DETAILED DESCRIPTION OF THE PREFERRED EMBODIMENTS AND BEST MODE

[0034] For reasons of clarity and brevity the various elements that make up this system and method for data encryption will be illustrated in detail first, then the overall methodology will be discussed in detail.

[0035] FIG. 1 depicts a system 10 according to the present invention adapted to perform the method of the present invention, seen to include a processor 12 having an input 14 and an output 16, and a memory 18. When system 10 is utilized for encryption, plain text is input to input 14 and encrypted data is provided at output 16. When system 10 is utilized for decryption, encrypted data is provided to input 14 and plan text data is provided at output 16.

[0036] Explanation of Offsets

[0037] In its simplest terms, an offset is a vector distance from some arbitrary starting point to a point of interest. In the context of this invention, an offset is the distance from some arbitrary point in an indexed array of characters to a character of interest.

[0038] FIG. 2A shows 64 separate character arrays also known as Key-Tables, each containing one instance of each of the 256 ASCII characters.
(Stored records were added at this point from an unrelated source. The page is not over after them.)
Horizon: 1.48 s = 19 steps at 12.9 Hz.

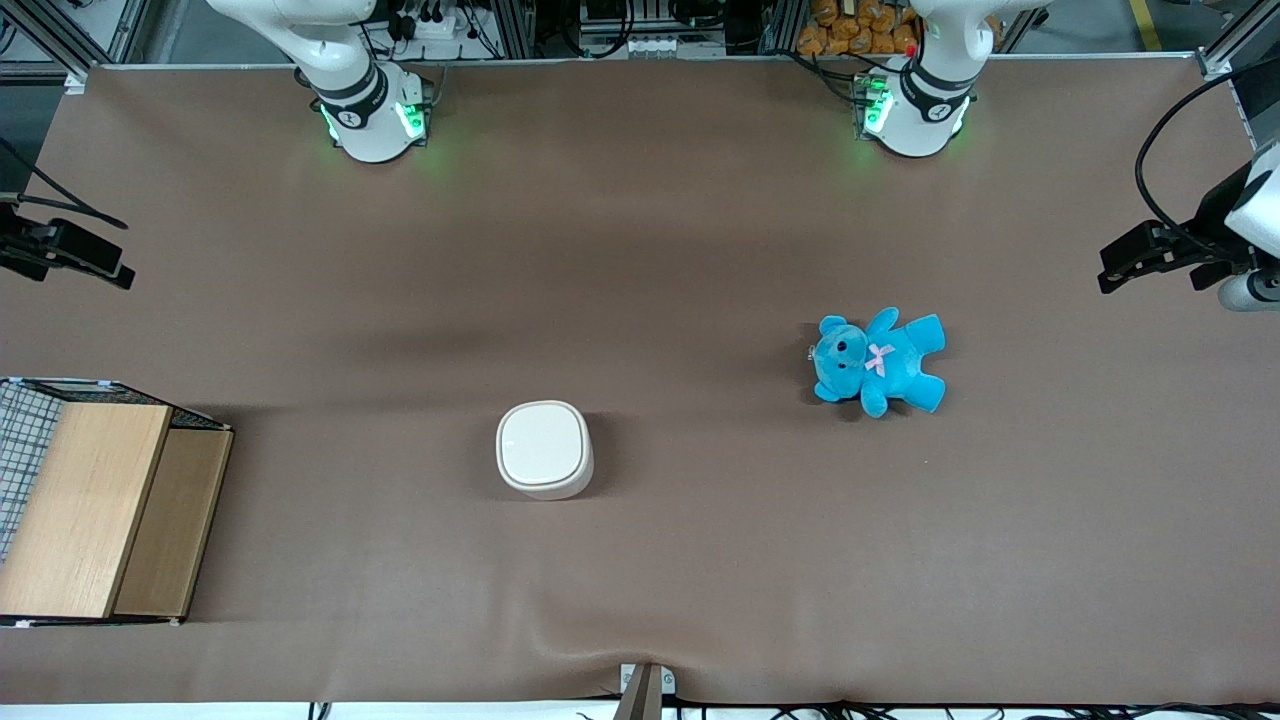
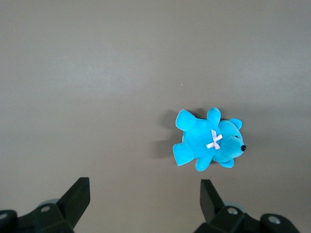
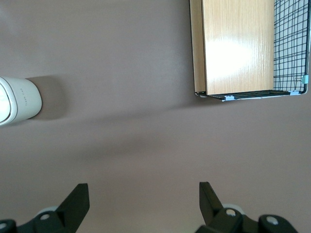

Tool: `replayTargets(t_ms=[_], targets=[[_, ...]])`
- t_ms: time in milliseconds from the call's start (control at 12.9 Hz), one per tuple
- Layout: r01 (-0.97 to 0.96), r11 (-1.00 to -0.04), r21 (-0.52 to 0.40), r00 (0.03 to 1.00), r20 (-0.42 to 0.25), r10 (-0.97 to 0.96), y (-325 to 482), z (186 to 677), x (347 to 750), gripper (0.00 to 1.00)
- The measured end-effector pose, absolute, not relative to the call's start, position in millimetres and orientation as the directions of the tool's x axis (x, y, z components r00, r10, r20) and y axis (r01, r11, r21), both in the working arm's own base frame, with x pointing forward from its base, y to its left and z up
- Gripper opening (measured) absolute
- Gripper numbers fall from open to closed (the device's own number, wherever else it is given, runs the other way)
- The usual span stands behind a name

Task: Open trash can with right arm

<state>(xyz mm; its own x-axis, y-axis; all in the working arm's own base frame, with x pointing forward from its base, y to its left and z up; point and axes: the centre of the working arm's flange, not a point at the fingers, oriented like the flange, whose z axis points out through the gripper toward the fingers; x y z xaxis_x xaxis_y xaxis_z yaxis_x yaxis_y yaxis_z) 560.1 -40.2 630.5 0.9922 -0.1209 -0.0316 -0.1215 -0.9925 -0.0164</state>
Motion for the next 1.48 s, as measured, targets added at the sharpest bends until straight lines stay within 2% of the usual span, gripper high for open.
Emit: replayTargets(t_ms=[699,1477], targets=[[-0.121,-0.992,-0.016,0.992,-0.034,-0.121,-40.3,629.3,560.7,1.00],[-0.090,-0.996,-0.016,0.994,-0.067,-0.089,-24.0,620.2,562.8,1.00]])
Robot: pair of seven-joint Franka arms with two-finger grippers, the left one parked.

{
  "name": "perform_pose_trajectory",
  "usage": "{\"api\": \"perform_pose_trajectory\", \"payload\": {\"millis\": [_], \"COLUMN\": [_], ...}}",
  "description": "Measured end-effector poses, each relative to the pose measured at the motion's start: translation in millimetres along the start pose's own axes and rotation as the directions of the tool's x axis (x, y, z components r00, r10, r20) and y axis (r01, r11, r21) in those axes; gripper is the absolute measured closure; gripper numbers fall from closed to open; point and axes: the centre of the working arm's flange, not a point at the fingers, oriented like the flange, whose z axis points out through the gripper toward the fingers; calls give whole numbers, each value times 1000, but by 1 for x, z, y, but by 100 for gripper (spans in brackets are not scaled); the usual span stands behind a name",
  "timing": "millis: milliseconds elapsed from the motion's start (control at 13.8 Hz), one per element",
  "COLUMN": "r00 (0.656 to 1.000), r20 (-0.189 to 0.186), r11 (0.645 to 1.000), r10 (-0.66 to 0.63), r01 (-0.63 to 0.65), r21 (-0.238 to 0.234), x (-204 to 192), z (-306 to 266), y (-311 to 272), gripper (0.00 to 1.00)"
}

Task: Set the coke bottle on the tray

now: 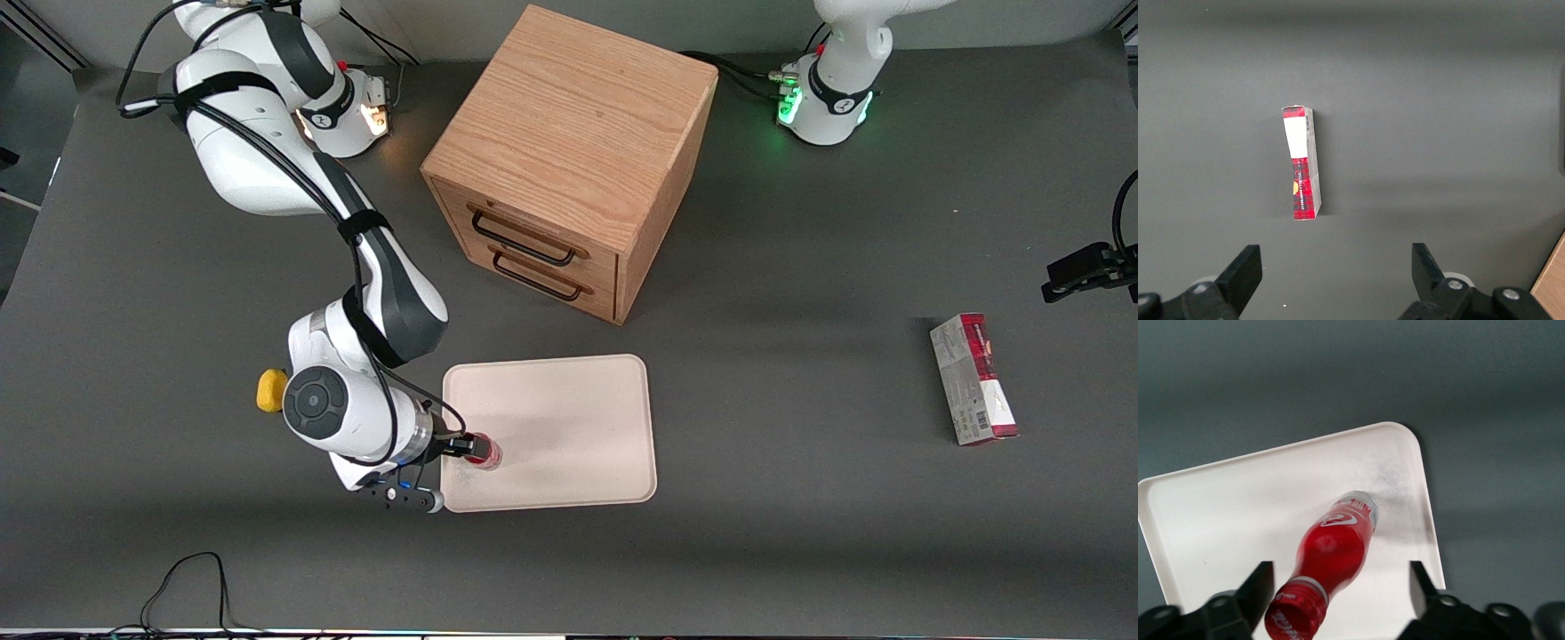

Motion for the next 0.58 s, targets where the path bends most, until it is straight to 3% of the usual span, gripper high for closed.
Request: {"api": "perform_pose_trajectory", "payload": {"millis": [72, 434, 579], "r00": [1000, 1000, 1000], "r20": [-1, -14, -3], "r11": [1000, 1000, 1000], "r10": [0, -1, 1], "r01": [0, 1, -1], "r21": [0, 6, -4], "x": [0, 2, 2], "z": [0, -11, -22], "y": [0, -2, 1], "gripper": [0, 0, 0]}}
In this example the character ‘A’ is located at the position indicated by the middle number. For instance, in the first table, ‘A’ is located at position 238.

[0039] Offset Example 1 as Shown in FIG. 2B

[0040] The vector distance between ‘A’ in Table 0 and ‘A’ in Table 1 is (251−238)=13. Therefore, the vector or offset is 13.

[0041] Offset Example 2 as Shown in FIG. 2C:

[0042] For example, if a random starting coordinate is 210 and the plain text is “AAAA” and the table selection is 16,11,6,0 (table selection is derived from another process as will be described shortly) then the following is done by process or 16:

[0043] Step 1) Measure the distance between ‘A’ in table 16 and the starting coordinate 210.

(235−210)=25

[0044] Step 2) Measure the distance between ‘A’ in table 11 and previous coordinate 235.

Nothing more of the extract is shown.